• **PROBLEM DESCRIPTION**
Go through the material below and copy each line where the word "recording" appears.

• **GIVEN MATERIAL**
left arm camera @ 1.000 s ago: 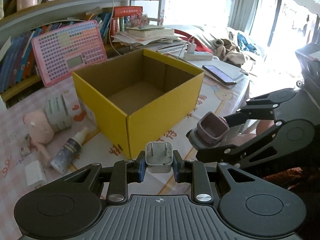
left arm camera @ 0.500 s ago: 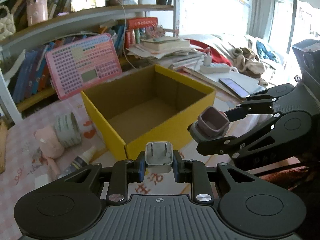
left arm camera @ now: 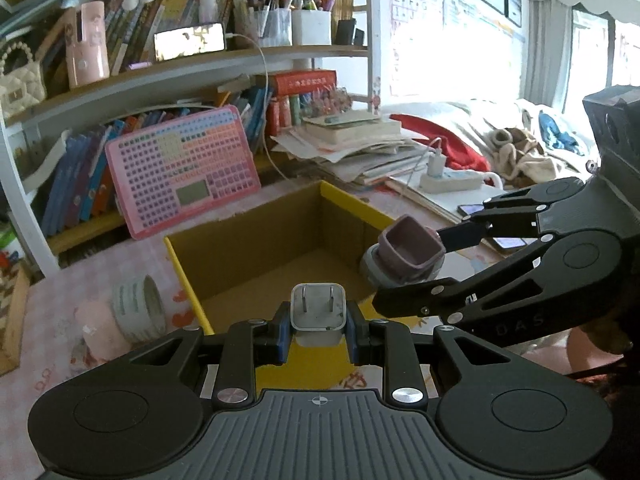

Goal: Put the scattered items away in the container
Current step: 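Lift the toy truck and white plug and carry both over the yellow box, then lower both tools into the box and open them to release the items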

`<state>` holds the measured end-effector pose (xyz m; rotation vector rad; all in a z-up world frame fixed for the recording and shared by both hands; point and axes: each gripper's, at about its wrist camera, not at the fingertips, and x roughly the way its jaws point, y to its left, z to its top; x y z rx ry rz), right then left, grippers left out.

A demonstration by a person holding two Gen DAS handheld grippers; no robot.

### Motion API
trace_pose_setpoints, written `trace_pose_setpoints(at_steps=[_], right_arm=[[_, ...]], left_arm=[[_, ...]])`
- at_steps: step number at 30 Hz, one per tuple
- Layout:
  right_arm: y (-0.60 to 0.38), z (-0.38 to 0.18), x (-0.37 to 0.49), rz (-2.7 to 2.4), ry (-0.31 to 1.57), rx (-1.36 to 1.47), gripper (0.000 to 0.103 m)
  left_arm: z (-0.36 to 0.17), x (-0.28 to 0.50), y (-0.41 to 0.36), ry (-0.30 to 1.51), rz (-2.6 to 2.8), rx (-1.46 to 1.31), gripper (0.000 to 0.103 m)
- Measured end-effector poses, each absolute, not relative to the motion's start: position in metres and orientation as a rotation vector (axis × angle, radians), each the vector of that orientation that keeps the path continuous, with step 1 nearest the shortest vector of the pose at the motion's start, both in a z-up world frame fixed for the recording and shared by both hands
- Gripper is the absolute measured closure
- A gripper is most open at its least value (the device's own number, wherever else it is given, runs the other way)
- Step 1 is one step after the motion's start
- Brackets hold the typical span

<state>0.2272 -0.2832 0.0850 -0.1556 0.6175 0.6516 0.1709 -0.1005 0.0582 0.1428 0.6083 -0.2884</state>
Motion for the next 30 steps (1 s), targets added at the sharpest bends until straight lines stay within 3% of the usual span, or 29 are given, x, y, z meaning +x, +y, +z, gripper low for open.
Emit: trace_pose_setpoints(at_steps=[16, 30], right_arm=[[-0.289, 0.096, 0.28, 0.663, 0.604, -0.276, 0.042], [-0.247, 0.065, 0.376, 0.691, 0.702, -0.438, 0.042]], left_arm=[[0.076, 0.221, -0.119, 0.61, -0.248, 0.33, 0.078], [0.041, 0.302, -0.115, 0.735, -0.287, 0.315, 0.078]])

• **SOLUTION BELOW**
`<state>` holds the measured end-effector pose (xyz m; rotation vector rad; all in a z-up world frame fixed for the recording and shared by both hands; point and axes: each gripper's, at about its wrist camera, not at the fingertips, and x roughly the way its jaws point, y to its left, z to its top; x y z rx ry rz), right then left, grippers left out.
- Measured end-effector poses, each absolute, not relative to the motion's start: position in metres and orientation as a rotation vector (axis × angle, radians), each the vector of that orientation that keeps the path continuous, with step 1 nearest the shortest vector of the pose at the motion's start, both in a z-up world frame fixed for the recording and shared by both hands

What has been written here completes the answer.